Kristin Smith, Libby, Class of 2011

Kristin Smith, Libby, Class of 2011
Interview by Nick Pancheau Billings, Class of 2019

Kristin Smith wears many hats; an advisor and trainer for the county planning department, a twice-elected city council member, and the chair of the city planning and zoning commission. Most importantly, however, is the catalyst for community change that she opened in 2014: Cabinet Mountain Brewing. At her core, Kristin is a dedicated relationship builder; focused on building bridges across gaps in the community to address the limitations that the small town of Libby, MT faced over the past decade. She concedes that relationship building takes time because people are impatient.  Dubbed “Libby’s Living Room”, Cabinet Mountain Brewing Co serves as a place where those relationships are fostered and given time to grow.

Kristin and her two daughters live in Libby, a place that answered the question: “What area in the state is surrounded by the most forest- that’s where I want to go.” Libby is experiencing a renewal of sorts. As it leaves behind two decades of local EPA cleanup, Libby started a new chapter a few years ago from which to emerge. Kristin and Cabinet Mountain Brewing have played a big part in writing the new chapter by advancing open and proactive conversations.

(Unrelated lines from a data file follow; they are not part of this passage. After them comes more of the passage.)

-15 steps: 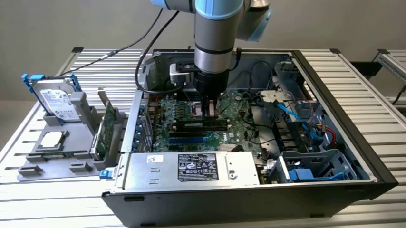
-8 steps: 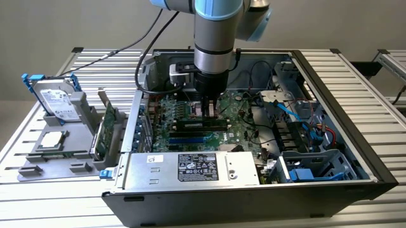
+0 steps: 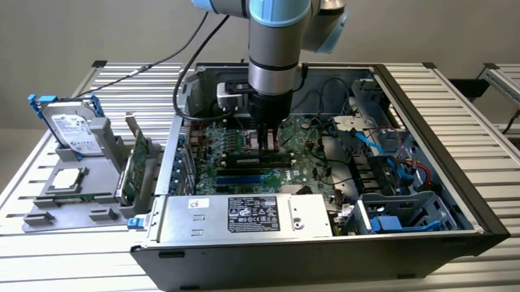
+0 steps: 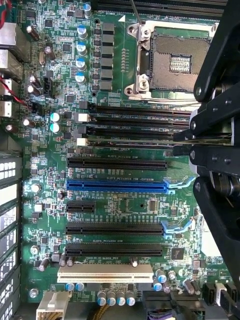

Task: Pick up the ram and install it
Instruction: 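Insert the ram into the slot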

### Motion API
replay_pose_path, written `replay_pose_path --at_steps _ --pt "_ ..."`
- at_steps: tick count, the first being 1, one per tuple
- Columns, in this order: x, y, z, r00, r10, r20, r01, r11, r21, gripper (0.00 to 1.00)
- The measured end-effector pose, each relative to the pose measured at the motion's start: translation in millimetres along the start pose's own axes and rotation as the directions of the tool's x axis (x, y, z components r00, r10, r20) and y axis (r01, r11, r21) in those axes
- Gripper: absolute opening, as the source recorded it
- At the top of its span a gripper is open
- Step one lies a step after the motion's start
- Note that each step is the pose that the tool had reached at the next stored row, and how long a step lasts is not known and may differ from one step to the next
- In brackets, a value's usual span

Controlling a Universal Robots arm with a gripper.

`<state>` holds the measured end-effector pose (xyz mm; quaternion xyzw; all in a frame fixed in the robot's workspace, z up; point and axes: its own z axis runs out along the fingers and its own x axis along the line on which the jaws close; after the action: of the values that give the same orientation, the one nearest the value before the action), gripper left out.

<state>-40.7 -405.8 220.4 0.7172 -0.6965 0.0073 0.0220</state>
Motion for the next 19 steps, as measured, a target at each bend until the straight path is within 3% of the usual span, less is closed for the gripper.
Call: replay_pose_path --at_steps 2,3,5,8,9,19 --pt "0.0 0.0 0.0 1.0000 0.000 -0.0002 0.000 1.0000 0.0001 0.28" --pt "0.0 -0.1 0.0 1.0000 0.000 -0.0002 0.000 1.0000 0.0001 0.28" --pt "0.0 -0.1 -0.2 1.0000 0.000 -0.0001 0.000 1.0000 0.0002 0.39" --pt "0.1 0.0 -2.7 1.0000 0.000 -0.0001 0.000 1.0000 -0.0011 0.45" --pt "0.2 0.0 -4.5 1.0000 0.000 -0.0002 0.000 1.0000 -0.0015 0.51" --pt "1.5 2.6 -28.1 1.0000 0.000 -0.0001 0.000 1.0000 -0.0028 0.49"
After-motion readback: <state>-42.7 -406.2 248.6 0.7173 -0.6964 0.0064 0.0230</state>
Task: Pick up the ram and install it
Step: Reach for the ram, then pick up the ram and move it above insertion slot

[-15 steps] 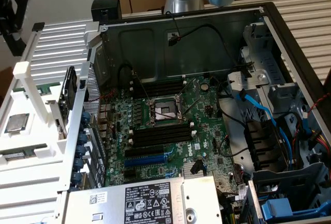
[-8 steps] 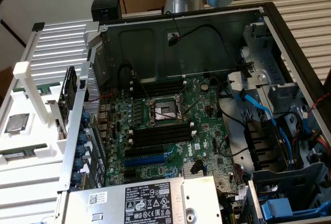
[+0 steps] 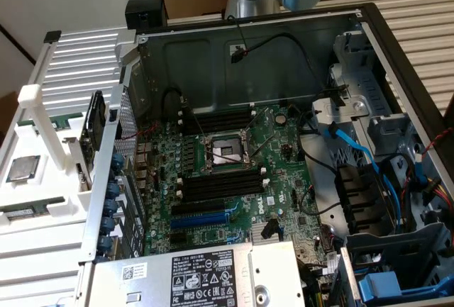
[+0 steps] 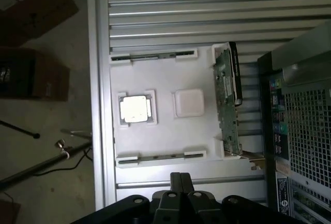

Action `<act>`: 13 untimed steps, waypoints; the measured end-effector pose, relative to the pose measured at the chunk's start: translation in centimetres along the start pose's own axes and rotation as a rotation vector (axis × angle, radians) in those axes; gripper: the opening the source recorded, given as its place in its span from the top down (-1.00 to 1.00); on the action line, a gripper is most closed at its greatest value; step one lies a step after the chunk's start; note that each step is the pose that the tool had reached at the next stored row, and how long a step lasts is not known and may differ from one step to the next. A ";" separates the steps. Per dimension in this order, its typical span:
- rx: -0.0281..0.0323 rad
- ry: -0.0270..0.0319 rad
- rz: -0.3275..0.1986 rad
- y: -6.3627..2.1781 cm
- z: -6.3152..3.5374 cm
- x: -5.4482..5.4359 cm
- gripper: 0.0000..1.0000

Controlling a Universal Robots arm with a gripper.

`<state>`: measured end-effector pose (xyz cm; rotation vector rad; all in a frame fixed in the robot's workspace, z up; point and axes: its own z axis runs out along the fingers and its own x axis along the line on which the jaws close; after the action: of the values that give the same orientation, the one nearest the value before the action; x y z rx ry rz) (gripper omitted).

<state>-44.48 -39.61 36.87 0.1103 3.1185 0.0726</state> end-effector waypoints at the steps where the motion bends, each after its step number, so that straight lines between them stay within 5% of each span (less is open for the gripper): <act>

These led to a host of community initiatives including a renewed focus on downtown, additional festivals, enhanced tourism, and the formation of a Libby’s first farmer’s market, which has grown every year over the past 5 years.

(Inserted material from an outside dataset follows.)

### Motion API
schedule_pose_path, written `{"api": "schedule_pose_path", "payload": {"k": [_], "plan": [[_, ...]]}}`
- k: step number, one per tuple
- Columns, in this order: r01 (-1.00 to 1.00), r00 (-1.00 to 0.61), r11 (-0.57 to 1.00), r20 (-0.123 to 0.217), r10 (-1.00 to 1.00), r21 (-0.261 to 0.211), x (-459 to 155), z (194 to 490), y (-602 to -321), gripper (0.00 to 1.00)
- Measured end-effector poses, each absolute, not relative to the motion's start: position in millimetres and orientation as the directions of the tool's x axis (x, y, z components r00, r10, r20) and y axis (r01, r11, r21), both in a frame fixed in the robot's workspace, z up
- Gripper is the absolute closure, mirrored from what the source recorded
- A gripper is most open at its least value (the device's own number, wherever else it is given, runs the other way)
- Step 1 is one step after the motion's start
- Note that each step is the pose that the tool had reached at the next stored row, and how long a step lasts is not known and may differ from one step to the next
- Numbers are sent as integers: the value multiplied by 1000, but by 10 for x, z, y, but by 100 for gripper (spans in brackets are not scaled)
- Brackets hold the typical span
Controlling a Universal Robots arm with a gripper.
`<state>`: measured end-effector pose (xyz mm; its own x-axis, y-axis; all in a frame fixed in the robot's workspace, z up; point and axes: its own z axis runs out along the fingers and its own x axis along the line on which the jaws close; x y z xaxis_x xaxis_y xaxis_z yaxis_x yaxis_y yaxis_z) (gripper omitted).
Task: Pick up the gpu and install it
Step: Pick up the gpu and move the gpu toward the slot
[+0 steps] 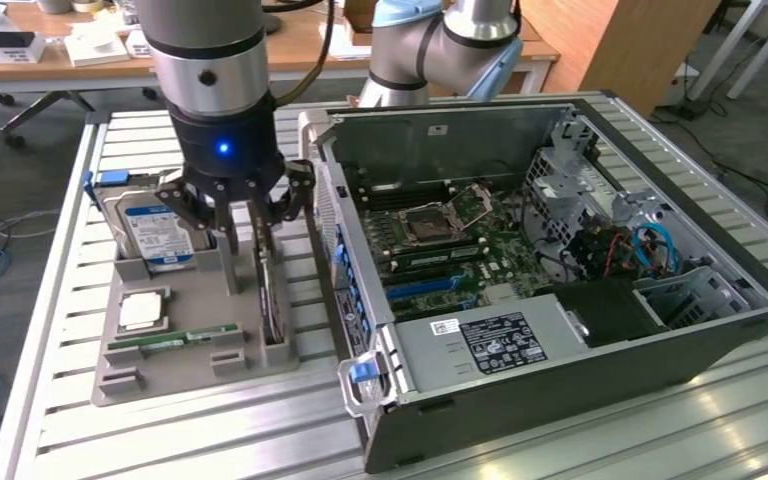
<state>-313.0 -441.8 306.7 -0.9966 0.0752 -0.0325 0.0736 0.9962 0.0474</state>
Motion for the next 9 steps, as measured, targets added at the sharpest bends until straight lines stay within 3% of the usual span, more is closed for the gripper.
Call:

The most impactful memory from her 2011 Leadership Montana Class was a tour that hit close to home. A journey through the copper mine in Butte gave Kristin perspective on the issues that Libby was facing. When paired with Gracious Space training and the resulting ability to pause and focus on what’s being said, Kristin came away with tools to frame the conversation in her own community.

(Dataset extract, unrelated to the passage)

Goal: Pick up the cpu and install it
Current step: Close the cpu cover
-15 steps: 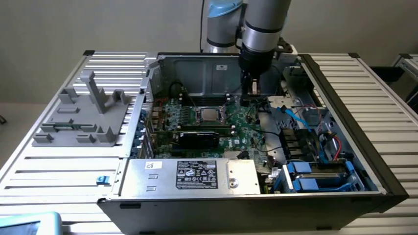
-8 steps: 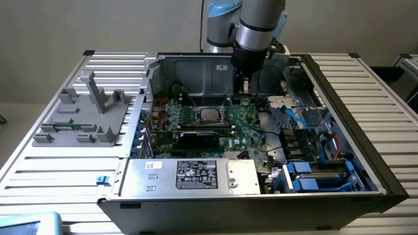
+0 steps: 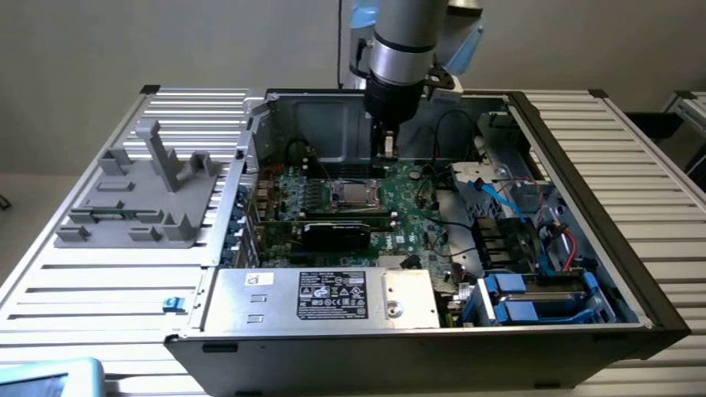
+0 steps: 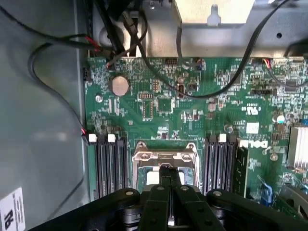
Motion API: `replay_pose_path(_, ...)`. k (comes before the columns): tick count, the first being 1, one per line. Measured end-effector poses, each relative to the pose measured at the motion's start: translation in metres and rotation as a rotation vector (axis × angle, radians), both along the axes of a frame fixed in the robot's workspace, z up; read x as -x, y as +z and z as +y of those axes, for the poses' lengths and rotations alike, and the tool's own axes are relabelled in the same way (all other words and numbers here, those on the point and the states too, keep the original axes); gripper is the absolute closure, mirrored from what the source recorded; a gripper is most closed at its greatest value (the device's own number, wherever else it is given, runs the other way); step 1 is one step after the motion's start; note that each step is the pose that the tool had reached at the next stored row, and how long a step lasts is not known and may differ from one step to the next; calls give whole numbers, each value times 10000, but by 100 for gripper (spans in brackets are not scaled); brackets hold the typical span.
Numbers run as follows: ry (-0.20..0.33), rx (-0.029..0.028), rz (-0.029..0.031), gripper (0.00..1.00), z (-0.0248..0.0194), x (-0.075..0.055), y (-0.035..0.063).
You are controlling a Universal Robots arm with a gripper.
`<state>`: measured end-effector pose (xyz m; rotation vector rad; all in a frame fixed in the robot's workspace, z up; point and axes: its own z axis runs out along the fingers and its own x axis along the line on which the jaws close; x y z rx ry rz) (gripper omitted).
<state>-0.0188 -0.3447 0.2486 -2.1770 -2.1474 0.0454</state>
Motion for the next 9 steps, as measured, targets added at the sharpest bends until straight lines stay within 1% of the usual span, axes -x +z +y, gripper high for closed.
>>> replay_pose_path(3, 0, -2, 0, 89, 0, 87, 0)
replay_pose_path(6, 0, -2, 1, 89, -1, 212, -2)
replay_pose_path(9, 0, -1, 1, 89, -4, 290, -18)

The strongest impact Leadership Montana had on Kristin was self-discovery. She utilized the Gracious Space concepts to become a better listener to those with opposing views. This has resulted in building more productive relationships with others, an all-important piece of the puzzle when leading a community through change. The context of Gracious Space has allowed her to bring siloed organizations together and build bridges between groups with similarly aligned missions.

The role of Leadership Montana in the state is closely tied to what she appreciates most about Montana. “This place attracts salt-of-the-earth people with wildly differing political views.” In Libby, these people are united by the same notion: Montana has vast open space that allows them to live close, but not too close to one another. Montana is a place where one can survive but may not have all the creature comforts. Leadership Montana provides tools that unite Montanans around commonality, and context to discuss things that divide them. Kristin sums it up this way, “Montana is a place where you must rely on your neighbors and helping your neighbor can’t be limited by the things that divide us.”